Model Selection
• Given the data set with many potential predictors we need to decide which
ones to include in out model and which ones to leave out.
• Statistical algorithms may be used to find the best set of predictors.
Common selection methods are:
• Best Subsets (All possible models)
• Forward Selection (Automatic procedure)
• Backward Elimination (Automatic procedure)
• Stepwise Selection (Automatic procedure)
Best Subsets
To consider all possible models is time consuming unless there are only a
small number of models because there are 2p possible linear regression
models and we require procedures for choosing one (or a small number) of
them.
Still difficult to choose “best” model as lots of test results will be available
giving conflicting information.
Can select the best models based on Adjusted R2, Mallows Cp, AIC or BIC.
Adjusted R2 is used instead of R2 because penalises for the number of
parameters and sample size.
Usually too many to manually consider all models so need an automatic
system for deciding which models to consider and in which order. Better to
use a logical procedure like forward selection, backward elimination or
stepwise, where each test is acted upon sequentially and do not ignore any
‘substantive theory’.
Forward Selection
In Step 1, the predictor which has the most significance with
the response is entered into the model.
In subsequent steps, the remaining predictors are
considered; the predictor which has the greatest effect on
R2 is added.
The algorithm stops when adding predictors no longer has a
significant effect on R2.
Backward Elimination
In Step 1, all predictors are entered into the model.
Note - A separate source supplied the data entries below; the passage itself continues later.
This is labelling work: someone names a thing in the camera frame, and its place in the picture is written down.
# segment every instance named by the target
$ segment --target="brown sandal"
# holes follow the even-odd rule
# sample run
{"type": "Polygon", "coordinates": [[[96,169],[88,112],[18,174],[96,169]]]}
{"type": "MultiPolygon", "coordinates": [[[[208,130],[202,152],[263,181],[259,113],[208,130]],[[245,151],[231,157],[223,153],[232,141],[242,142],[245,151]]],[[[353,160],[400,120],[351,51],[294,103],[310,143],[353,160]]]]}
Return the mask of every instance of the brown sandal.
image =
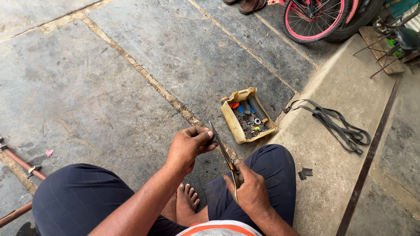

In Subsequent Steps, the predictor whose removal results in
the smallest decrease in R2 is removed.
The algorithm stops when removing predictors would result
in a significant drop in R2.
Stepwise Selection
Choose an initial model – usually the null or
maximal model.
Include the most significant variable not in the
model.
Remove the least significant variable if it is not
significant at a certain level.
Repeat last two steps until model does not change.